APBN 2015: Pembangunan Infrastruktur Menjembatani Pembangunan Ekonomi
Pembangunan
Infrastruktur Menjembatani Pembangunan Ekonomi

Infrastruktur
adalah jantungnya perekonomian suatu negara. Keadaan geografis Indonesia yang
berkepualaun, memang menjadi tantangan tersendiri bagi pembangunan ekonomi. Kurang
memadainya infrastruktur sering menimbulkan masalah dalam hal menyuplai dan distribusi
barang dan jasa dari satu daerah ke daerah yang lain. Kondisi inilah yang
disebut-sebut sebagai salah satu faktor yang berkontribusi pada kesenjangan
antara Indonesia Barat dan Indonesia Timur. Apalagi saat ini pemerintah saat
ini menargetkan peretumbuhan ekonomi dapat mencapai 7%.
Persoalan
ekonomi selalu menjadi bagian dari masalah bangsa ini. Misalnya saja, mahalnya
harga barang-barang kebutuhan pokok masyarakat yang dialami oleh dearah-daerah
terpencil, seperti sebagain Papua, dan sebagian daerah di NTT adalah bagian
dari minimnya pemabngunan infrastuktur. Infrastruktur yang kurang memadai
inilah yang menjadi penghambat distribusi barang-barang kebutuhan masyarakat.
Oleh
sebab itu, pembangunan infrastruktur menjadi perhatian penting dalam
pemerintahan Jokowi-JK dalam periode 5 tahun mendatang. Pembangunan infrastruktur
dipercaya akan menjadi jembatan pemertaan bagi daerah-daerah di Indonesia. Demikian
dilansir Koran Sindo edisi Kamis, 18
Desember 2014. Pembangunan jalan baru 2.650 km, jalan tol 1.000 km,
pemeliharaan jalan 46.770 km, pembangunan 24 pelabuhan baru dan pelabuhan penyeberangan
akan dibangun di 60 Lokasi di seluruh nusantara, pengadaan kapal penyebarangan
perintis 50 unit, Pembangunan BRT di 29 kota, pembangunan angkutan massal di 6
kota metropolitan dan 17 di kota besar, pembangunan 15 bandara baru, pengadaan
20 pesawat perintis, pengembangan bandara untuk pesawat cargo di 16 lokasi. Selain
itu, akan dibangun rusunawa sebanyak 5.257 Twinblok untuk 515.711 rumah tangga,
bantuan stimulan perumahan swadaya 5,5 juta rumah tangga, penanganan kawasan kumuh
37.407 Ha, fasilitasi kredit perumahan untuk MBR 2,5 juta rumah tangga, pembangunan
SPAM di perkotaan 21,4 juta sambungan rumah (268.680 liter/detik),
Pembangunan pembangkit listrik sebesar 35.

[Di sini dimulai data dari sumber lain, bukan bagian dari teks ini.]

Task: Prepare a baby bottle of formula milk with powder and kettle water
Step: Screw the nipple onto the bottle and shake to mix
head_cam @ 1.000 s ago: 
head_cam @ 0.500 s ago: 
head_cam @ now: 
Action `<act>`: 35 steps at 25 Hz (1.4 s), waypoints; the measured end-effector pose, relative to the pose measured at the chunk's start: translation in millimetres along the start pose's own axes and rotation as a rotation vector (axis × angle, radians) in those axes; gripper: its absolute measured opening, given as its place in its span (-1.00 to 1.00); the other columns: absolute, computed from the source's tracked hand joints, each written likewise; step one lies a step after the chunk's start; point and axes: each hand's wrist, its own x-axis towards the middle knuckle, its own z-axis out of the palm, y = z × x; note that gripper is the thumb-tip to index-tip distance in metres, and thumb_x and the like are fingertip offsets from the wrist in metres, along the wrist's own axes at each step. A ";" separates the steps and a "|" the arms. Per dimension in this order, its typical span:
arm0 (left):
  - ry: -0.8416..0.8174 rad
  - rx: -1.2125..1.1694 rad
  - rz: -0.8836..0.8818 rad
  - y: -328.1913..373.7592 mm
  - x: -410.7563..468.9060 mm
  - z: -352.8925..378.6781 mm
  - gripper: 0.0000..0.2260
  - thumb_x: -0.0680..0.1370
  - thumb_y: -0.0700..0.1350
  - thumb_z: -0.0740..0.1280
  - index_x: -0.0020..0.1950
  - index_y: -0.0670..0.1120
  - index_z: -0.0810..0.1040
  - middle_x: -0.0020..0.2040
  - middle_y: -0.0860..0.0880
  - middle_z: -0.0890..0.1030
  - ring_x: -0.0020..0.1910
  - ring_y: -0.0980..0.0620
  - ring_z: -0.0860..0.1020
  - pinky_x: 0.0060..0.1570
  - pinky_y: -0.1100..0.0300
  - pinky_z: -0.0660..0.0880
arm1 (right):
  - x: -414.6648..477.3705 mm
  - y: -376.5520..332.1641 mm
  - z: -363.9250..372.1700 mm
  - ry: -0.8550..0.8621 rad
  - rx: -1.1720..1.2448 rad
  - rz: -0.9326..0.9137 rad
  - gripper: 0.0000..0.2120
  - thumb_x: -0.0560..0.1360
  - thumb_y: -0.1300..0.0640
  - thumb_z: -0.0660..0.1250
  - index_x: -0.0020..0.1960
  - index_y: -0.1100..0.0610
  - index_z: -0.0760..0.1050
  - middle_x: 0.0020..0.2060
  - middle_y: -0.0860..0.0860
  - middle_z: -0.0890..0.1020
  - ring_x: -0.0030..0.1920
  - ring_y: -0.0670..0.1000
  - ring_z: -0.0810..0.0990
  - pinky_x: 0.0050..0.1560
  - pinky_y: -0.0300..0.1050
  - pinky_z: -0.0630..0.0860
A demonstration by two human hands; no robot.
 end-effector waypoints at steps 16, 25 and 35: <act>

MW, pembangunan SPAM di pedesaan 11,1 juta
sambungan rumah (22.647 desa), pembangunan sistem air limbah komunal di
227 kab/kota, pembangunan IPLT untuk pengelolaan lumpur tinja perkotaan di 409
kab/kota, pembangunan TPA sanitary landfill dan fasilits 3R di 341 kab/kota dan
fasilitas 3R terpuas dan komunal di 294 kab/kota, pengurangan genangan seluas 22.500
Ha di kawasan pemukiman. Infrastruktur lainnya adalah pembangunan 2 kilang
minyak 2x300.000 barrel, perluasan kilang minyak di Cilacap dan Balongan (dikutip dari Koran Sindo edisi Kamis, 18
Desember 2014) Beberapa prioritas
pembangunan tersebut di atas adalah sebagian besar pembangunan infrastruktur yang
masuk dalam program pembangunan Jokowi-JK. Dengan demikian, diharapkan dapat
memecahkan masalah kesejangan di negeri ini.
Di bidang
pertanian, Jokowi ingin mewujudkan mimpi swasembada pangan pada tahun ketiga
pemerintahannya, terutama beras, jagung dan gula. Dana pengalihan subsidi BBM, dikonsentrasikan
untuk pangan, khususnya perbaikan-perbaikan irigasi. Pada 5 tahun mendatang pemerintahan
Jokowi akan membangun dan memperbaiki infrastruktur irigasi, termasuk
pembangunan dam dan bendungan. Ketika mengunjungi Provinsi Sulawesi Selatan,
Presiden Jokowi menyatakan bahwa akan dibangun 25-30 waduk dalam waktu 5 tahun,
11 waduk di antaranya siap dibangun tahun depan dengan biaya Rp 8,2 triliun
melalui Kementerian Pekerjaan Umum-Perumahan Rakyat (PU-Pera). Lima bendungan di
antaranya akan dibangun bendungan Krutol di Aceh, Bendungan Pengaraya di
Banten, Bendungan Loyo di Kudus, Bendungan Ratnamu di NTT, dan satu bendungan
di Kalimantan Timur. Sementara, anggaran untuk irigasi sawah, disiapkan Rp.15
triliun, melalui Kementerian Pertanian. Sekitar 52 persen saluran irigasi di
Indonesia mengalami kerusakan karena umut rata-rata 25 tahun ke atas. Bila
mampu berswasembada beras dan kebutuhan dalam negeri terpenuhi, maka Indonesia akan
mengurangi inpor beras.
Namun,
persoalan yang membayangi program-program pembangunan Jokowi-Jk adalah minimnya
anggaran. APBN untuk kementrian Pekerjaan Umum (PU) yang hanya 81,3 triliuan
agaknya sulit untuk membanguan infrastruktur seperti yang dicita-citakan
Jokowi. Tetapi angin segarnya setelah mengurangi subsidi BBM, diprediksi
terdapat raung fiskal yang cukup besar untuk APBN Perubahan 2015. Persoalan
lainnya adalah penyerapan anggaran-anggaran di daerah yang kurang maksimal. Setiap
tahun sebagain besar anggaran di daerah sangat minim untuk belanja pembangunan.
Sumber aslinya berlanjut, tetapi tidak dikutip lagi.